Trump’s budget cuts are unconstitutional
The president’s sweeping decisions to freeze spending , stop federal programs and withdraw from the World Health Organization raise foundational constitutional questions.
These are not presidential decisions to make, but are rather legislative mandates. The foundational principle of “no taxation without representation” lodges the authority in the United States Congress to raise revenues and authorize federal government expenditures. Therefore, the power of the purse is assigned exclusively to the Congress to raise revenues — and the Congress is the only one empowered to authorize and appropriate federal spending under the Constitution.
Unilateral presidential changes to the federal budget are unconstitutional. Full stop.
During President Nixon’s time in office, he engaged in numerous attempts to “impound” federal expenditures authorized and appropriated by Congress. There were a variety of court cases challenging his moves as unconstitutional. In all of these cases, the courts ruled against his impoundment attempts. One went all the way to the Supreme Court which, in a 9 – 0 decision, found that no law or statute gave the president the power to withhold funding of appropriated expenditures , implicitly confirming the exclusive authority of Congress in budgetary matters based on the Constitution.
At the beginning of Nixon’s second term, he engaged in more impoundments, refusing to disburse federal expenditure due to policy disagreements with Congress. Nixon’s refusal to respect the role of Congress in budgetary matters provoked both houses of Congress to pass “The Congressional Budget and Impoundment Control Act” in 1974. This law also created for the first time Budget Committees in the House and Senate to oversee federal spending in terms of both revenues and expenditures.
The Impoundment Control Act itself makes explicitly clear that an executive decision to not disburse congressionally authorized and appropriated funds is unconstitutional. The Impoundment Control Act requires the president to send to Congress a request to rescind disbursement. (Interestingly, the legislation provides that if the Congress does not act within 45 days of receiving the request for rescission, the president and executive branch are required to “obligate” or disburse the funds for their intended purpose.)

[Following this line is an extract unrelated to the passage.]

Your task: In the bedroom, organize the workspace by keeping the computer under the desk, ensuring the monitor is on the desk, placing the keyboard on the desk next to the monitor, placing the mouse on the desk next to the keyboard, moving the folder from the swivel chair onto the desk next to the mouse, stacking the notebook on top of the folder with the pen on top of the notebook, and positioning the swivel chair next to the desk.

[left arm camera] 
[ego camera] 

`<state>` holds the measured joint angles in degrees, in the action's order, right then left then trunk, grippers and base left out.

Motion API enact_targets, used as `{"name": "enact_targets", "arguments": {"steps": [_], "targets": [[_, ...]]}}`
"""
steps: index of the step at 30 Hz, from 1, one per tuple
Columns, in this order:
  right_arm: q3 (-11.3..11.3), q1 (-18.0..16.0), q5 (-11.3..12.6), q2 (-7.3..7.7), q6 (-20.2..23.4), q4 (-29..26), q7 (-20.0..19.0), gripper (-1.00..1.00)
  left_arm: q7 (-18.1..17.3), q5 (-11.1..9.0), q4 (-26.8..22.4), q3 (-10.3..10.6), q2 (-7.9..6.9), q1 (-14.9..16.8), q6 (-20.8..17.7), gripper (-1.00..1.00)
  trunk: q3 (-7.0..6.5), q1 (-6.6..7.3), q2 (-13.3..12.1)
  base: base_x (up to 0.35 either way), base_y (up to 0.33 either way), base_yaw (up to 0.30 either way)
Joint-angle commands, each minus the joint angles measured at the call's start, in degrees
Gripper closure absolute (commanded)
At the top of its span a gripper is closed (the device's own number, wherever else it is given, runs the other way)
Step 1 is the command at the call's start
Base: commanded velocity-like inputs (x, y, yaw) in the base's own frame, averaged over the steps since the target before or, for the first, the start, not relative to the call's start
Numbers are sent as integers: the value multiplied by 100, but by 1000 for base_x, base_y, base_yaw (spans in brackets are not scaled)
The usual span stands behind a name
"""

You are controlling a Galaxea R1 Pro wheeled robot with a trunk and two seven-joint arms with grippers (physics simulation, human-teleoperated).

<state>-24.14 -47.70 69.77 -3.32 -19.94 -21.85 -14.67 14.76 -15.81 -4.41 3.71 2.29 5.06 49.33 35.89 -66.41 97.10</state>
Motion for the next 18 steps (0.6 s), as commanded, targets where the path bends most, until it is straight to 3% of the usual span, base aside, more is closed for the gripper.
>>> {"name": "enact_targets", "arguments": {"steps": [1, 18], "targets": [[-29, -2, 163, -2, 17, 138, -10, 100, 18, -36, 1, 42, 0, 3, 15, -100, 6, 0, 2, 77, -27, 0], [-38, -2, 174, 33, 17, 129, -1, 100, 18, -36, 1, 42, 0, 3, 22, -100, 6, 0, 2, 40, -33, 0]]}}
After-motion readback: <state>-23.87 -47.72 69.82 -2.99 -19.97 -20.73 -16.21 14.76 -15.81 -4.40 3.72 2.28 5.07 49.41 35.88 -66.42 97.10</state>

This is the law. Respecting the rule of law requires that President Trump now send requests for rescission to Congress for each of the executive orders he has issued to shut down federal funding or terminate federal programs authorized and appropriated by Congress.
Congress needs to insist that requests for rescission be sent to lawmakers before further impoundments occur, as well as for those executive orders already issued, to assure that the Constitution is upheld and the rule of law respected.
What is surprising in this moment of upheaval is that there is so little apparent clarity and clamor about the constitutionality as regards the president’s actions. Trump does not have the authority to make those actions alone, even without reference to the Impoundment Control Act.
The House and the Senate need to assert their constitutionally established, exclusive congressional authority in federal budgetary matters. They must not allow Trump’s abrupt changes in budget policies and violations of the Constitution to stand. They are not his to make.
Colin Bradford is an international economist who worked in the U.S. Senate and for the Senate Budget Committee during the second Nixon term when the Impoundment Control Act was enacted.